There are 25 people dead from hunger in the Gaza war, according to the Health Ministry, of which two have died as a result of malnutrition. A ministry spokesman said the toll included only those brought to hospitals.

The U.S. military said that its planes airdropped more than 41,000 “meal equivalents” and 23,000 bottles of water into northern Gaza, the hardest part of the enclave to access.

“The issue of aid is brutal and no one will accept it, most airdropped aid falls into the sea,” said another resident, Momen Mahra. “We want better methods.”

“The humanitarian situation in Gaza is devastating and the needs are acute,” Swedish development minister Johan Forssell said, adding that UNRWA had agreed to increased transparency and stricter controls.

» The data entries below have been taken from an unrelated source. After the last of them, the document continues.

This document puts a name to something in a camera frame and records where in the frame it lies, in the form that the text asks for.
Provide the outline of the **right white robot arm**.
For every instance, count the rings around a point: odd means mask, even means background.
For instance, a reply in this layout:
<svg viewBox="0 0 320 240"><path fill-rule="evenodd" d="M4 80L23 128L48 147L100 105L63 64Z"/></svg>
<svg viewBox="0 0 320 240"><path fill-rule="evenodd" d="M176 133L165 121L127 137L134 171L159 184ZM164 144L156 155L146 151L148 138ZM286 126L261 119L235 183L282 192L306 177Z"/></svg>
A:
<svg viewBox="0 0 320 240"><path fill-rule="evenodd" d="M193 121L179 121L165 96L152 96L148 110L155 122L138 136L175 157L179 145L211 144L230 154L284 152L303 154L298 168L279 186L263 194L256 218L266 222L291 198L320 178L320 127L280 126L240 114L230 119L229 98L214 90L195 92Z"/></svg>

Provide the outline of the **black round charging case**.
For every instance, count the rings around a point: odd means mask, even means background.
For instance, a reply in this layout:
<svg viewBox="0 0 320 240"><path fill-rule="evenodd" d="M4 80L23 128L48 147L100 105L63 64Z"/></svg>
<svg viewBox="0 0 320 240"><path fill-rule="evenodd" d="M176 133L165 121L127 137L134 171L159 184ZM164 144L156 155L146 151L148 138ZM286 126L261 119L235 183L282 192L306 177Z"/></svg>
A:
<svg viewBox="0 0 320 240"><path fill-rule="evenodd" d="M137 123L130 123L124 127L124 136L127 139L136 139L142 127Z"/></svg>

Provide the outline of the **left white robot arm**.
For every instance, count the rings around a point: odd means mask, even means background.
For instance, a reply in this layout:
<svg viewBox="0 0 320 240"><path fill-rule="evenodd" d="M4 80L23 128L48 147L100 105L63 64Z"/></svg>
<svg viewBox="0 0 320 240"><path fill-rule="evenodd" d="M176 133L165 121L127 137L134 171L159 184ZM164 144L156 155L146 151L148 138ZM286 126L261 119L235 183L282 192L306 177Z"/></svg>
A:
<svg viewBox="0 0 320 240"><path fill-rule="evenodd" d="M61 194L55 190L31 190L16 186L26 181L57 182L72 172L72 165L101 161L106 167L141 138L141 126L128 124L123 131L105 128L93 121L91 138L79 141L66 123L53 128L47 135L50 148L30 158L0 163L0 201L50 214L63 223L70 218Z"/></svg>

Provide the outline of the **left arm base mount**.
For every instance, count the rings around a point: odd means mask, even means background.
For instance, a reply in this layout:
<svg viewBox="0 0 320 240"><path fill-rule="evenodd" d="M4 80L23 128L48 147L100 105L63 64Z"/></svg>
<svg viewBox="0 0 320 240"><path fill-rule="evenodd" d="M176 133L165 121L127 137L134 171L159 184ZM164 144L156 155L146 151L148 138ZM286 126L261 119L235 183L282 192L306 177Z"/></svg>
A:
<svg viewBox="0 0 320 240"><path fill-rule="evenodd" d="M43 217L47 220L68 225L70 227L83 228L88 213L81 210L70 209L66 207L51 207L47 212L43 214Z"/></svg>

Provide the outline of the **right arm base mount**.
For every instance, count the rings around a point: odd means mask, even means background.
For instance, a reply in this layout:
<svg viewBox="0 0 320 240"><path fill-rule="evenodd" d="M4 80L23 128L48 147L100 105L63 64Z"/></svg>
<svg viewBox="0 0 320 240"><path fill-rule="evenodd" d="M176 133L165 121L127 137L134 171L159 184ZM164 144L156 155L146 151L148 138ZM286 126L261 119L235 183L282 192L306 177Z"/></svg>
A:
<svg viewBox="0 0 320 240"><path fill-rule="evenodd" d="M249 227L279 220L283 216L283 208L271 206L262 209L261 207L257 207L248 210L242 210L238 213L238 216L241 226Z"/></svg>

Sweden will give UNRWA half of the $38 million funding it promised for this year, with more to come.

Sweden’s funding decision followed similar ones by the European Union and Canada as the U.N. agency known as UNRWA warns that it could collapse and leave Gaza’s already desperate population of more than 2 million people with even less medical and other assistance.

Source: Sweden and Canada resume funding the U.N. aid agency for Palestinians

The European Union’s Central Kitchen: a step toward the restoration of humanitarian humanitarian aid to the Palestinians after Israel denounces the World Central Kitchen

The ship would leave within ” the next 24 hours” according to Cyprus President Christodoulides. The founder of the World Central Kitchen told The Associated Press that all necessary permits had been secured and that the circumstances behind the delay were weather-related.

Sweden’s reversal came just as a ship carrying tons of aid was on the way to Gaza, after international donors set up a sea route to bring aid to the besieged territory.

NICOSIA, Cyprus — Another top donor to the U.N. agency aiding Palestinians said Saturday that it would resume funding, weeks after more than a dozen countries halted hundreds of millions of dollars of support in response to Israeli allegations against the organization.